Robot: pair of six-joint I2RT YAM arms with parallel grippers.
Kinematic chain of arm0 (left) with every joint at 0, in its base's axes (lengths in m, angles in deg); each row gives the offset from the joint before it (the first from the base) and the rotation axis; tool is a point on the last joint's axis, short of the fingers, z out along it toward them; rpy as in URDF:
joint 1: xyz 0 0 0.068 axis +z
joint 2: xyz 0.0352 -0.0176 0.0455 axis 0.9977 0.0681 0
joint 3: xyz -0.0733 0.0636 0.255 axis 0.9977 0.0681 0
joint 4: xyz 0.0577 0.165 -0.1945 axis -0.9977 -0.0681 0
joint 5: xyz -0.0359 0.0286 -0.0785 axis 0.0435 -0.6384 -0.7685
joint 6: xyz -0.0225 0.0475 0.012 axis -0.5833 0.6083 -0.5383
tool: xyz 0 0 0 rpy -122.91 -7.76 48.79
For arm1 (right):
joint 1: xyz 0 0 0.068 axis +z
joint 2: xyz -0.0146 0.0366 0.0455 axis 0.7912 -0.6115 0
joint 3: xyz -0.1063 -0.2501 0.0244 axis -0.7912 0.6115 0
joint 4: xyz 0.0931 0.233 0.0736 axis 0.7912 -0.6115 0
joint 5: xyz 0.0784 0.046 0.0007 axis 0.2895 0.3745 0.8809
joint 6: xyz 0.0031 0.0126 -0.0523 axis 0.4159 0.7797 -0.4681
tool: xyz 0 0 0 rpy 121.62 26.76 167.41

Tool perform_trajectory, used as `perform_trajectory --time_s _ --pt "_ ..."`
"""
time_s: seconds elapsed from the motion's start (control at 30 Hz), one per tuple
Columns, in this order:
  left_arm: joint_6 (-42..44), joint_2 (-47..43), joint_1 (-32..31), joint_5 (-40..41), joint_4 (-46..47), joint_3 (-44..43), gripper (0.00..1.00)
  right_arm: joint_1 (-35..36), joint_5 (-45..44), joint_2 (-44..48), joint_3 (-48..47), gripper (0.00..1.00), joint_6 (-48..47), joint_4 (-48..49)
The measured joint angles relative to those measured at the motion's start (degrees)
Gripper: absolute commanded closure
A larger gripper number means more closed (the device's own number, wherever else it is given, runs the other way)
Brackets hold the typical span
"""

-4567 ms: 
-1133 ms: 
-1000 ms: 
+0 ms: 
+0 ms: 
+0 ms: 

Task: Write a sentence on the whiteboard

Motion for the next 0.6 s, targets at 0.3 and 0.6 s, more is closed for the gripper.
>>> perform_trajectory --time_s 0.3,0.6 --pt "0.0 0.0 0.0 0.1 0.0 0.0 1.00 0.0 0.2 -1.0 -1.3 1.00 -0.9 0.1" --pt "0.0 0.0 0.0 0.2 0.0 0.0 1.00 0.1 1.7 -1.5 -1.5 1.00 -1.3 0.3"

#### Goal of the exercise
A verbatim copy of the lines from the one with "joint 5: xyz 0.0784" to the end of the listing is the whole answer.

#### The answer
joint 5: xyz 0.0784 0.046 0.0007 axis 0.2895 0.3745 0.8809
joint 6: xyz 0.0031 0.0126 -0.0523 axis 0.4159 0.7797 -0.4681
tool: xyz 0 0 0 rpy 121.62 26.76 167.41

Tool perform_trajectory, used as `perform_trajectory --time_s _ --pt "_ ..."`
"""
time_s: seconds elapsed from the motion's start (control at 30 Hz), one per tuple
Columns, in this order:
  left_arm: joint_6 (-42..44), joint_2 (-47..43), joint_1 (-32..31), joint_5 (-40..41), joint_4 (-46..47), joint_3 (-44..43), gripper (0.00..1.00)
  right_arm: joint_1 (-35..36), joint_5 (-45..44), joint_2 (-44..48), joint_3 (-48..47), gripper (0.00..1.00), joint_6 (-48..47), joint_4 (-48..49)
The measured joint angles relative to those measured at the motion's start (degrees)
Gripper: absolute commanded closure
A larger gripper number means more closed (the device's own number, wherever else it is given, runs the other way)
Brackets hold the typical span
"""

-4567 ms: 
-1133 ms: 
-1000 ms: 
+0 ms: 
+0 ms: 
+0 ms: 

Task: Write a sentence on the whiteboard

Motion for the next 0.6 s, targets at 0.3 and 0.6 s, more is closed for the gripper.
>>> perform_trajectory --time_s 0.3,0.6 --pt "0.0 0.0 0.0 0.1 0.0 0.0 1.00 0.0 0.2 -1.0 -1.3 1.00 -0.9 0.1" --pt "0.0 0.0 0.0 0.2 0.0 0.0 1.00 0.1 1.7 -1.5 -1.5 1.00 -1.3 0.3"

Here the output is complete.